The government which is providing the infrastructure for the market can not produce commodities. The government is outside the context of a market.

So what is then a "Market-Based Governance"? What actually happens is that those "private companies" who are producing intelligence for the government such as Booz Allen and Abraxas, are no longer private companies. Those private companies have actually joined the government and have become part of government!!. Those companies are private in form and public in content. It only means that the power elite has confiscated part of government and made it into his own private property similar to what happened in Russia under privatization. But "Market-Based Governance" goes much beyond that as KGB or FSB has not been "privatized" in Russia yet.

"Market-Based Goverance" means the power elite owns and controls part of the government through property forms and is not dependent on elections anymore. The power elite has taken over the good parts of th government such as intelligence. Other parts such as transporation or education is left with the traditional government.

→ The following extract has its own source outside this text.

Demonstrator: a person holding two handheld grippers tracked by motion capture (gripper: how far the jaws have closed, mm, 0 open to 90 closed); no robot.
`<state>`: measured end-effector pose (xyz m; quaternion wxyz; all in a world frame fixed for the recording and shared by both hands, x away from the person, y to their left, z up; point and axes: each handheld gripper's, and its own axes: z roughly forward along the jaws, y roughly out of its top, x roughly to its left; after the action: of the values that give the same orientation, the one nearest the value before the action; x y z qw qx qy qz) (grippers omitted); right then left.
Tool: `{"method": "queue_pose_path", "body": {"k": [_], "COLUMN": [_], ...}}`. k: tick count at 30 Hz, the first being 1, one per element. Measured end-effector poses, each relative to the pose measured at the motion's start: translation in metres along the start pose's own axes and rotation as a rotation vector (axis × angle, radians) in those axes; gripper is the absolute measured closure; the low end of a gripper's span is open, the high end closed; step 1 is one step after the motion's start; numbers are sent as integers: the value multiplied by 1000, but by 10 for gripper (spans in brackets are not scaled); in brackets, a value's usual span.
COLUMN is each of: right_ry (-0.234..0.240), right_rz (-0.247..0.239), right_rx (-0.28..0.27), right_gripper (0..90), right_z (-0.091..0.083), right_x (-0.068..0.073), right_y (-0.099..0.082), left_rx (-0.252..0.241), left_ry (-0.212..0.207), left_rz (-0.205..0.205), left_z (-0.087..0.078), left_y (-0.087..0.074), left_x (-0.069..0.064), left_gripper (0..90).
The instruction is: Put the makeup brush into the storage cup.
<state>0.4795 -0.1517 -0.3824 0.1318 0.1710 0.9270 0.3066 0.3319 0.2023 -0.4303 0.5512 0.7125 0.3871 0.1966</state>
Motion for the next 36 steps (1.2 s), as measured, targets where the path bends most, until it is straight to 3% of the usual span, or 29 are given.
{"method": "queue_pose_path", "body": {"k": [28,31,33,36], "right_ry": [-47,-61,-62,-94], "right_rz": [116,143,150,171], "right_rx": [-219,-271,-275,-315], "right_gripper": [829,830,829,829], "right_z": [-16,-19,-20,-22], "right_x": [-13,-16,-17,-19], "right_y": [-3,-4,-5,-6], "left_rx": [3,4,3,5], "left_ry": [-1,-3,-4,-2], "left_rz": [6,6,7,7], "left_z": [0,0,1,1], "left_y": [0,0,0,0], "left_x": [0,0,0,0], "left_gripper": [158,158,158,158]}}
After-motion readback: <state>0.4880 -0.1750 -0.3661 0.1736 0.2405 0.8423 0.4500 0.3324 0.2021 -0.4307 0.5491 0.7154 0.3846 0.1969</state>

The power elite has become permanently elected as the "Presidents of the Country" and no elections can change that. Contrary to what the advocates of "Market-based Governance" claim, the "Power Elite" has no more accountability to the voters anymore. Only employees at the bottom of "market-based governance" have accountability to the market. Their health insurance is now part of the market and may be permanently cut!!!!

Mr. Norgesen has defined "Market-Based Governance" in a clearly defined statement. According to Norgesen:
  • "The goal is to implement "market-based" governance - which is fascist government to replace the American System of government - effectively dissolving the U.S. government except for the facade."